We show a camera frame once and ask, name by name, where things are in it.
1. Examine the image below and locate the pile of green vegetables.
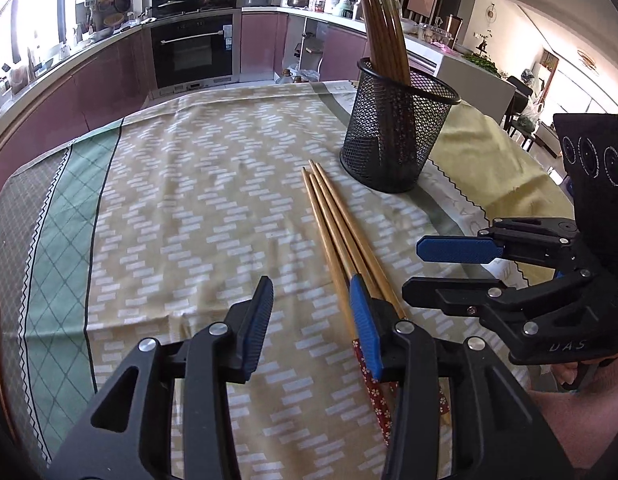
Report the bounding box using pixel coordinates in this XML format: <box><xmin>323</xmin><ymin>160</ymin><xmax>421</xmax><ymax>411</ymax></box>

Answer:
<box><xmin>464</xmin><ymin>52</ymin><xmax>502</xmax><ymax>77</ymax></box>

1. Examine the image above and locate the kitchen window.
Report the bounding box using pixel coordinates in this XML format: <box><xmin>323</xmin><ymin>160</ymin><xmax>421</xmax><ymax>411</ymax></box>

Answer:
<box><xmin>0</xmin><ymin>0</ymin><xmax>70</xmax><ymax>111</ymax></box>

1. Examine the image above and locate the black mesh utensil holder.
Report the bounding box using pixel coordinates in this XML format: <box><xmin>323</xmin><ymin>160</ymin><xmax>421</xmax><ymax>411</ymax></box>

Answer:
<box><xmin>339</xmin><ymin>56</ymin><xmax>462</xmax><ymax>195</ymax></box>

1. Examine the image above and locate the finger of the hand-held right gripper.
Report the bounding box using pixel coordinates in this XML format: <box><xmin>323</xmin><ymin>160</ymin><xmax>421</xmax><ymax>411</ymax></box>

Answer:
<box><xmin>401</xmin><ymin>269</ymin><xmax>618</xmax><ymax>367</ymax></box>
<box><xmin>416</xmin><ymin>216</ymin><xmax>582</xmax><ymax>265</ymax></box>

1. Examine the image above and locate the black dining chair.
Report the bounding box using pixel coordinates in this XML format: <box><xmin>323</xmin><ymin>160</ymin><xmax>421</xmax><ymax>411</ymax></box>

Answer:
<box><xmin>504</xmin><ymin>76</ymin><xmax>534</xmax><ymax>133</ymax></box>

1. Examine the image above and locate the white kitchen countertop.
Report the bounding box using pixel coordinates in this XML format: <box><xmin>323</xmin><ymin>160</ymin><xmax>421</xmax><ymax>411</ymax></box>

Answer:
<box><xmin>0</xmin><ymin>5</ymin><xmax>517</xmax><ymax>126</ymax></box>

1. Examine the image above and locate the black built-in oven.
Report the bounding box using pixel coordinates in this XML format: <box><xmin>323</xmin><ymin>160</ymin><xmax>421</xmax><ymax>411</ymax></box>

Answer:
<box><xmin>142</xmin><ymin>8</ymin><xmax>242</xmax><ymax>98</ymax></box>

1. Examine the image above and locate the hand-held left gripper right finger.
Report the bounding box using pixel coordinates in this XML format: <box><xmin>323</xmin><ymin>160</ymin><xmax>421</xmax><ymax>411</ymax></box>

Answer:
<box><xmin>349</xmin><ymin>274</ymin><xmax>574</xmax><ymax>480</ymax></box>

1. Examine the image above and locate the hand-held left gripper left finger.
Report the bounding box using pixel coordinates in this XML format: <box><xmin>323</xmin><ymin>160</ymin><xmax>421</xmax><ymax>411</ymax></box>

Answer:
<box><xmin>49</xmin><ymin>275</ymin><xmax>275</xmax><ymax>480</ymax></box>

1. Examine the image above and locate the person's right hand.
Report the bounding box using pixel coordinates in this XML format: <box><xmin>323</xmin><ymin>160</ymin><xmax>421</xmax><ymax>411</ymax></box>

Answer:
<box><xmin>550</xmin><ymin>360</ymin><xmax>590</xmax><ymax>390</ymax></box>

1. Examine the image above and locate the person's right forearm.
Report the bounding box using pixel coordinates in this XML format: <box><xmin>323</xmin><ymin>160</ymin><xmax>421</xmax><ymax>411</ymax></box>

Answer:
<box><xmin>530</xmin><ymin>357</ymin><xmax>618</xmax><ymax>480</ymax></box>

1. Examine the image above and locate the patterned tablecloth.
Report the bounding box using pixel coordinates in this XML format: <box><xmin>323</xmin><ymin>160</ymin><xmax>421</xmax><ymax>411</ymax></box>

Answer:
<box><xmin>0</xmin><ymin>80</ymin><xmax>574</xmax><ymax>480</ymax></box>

----------

- PROBLEM DETAILS
Take every line in the preceding listing that contains "right" and copy it.

- SOLUTION
1. Examine the image above and locate the finger of the hand-held right gripper.
1. Examine the image above and locate the hand-held left gripper right finger.
1. Examine the image above and locate the person's right hand.
1. Examine the image above and locate the person's right forearm.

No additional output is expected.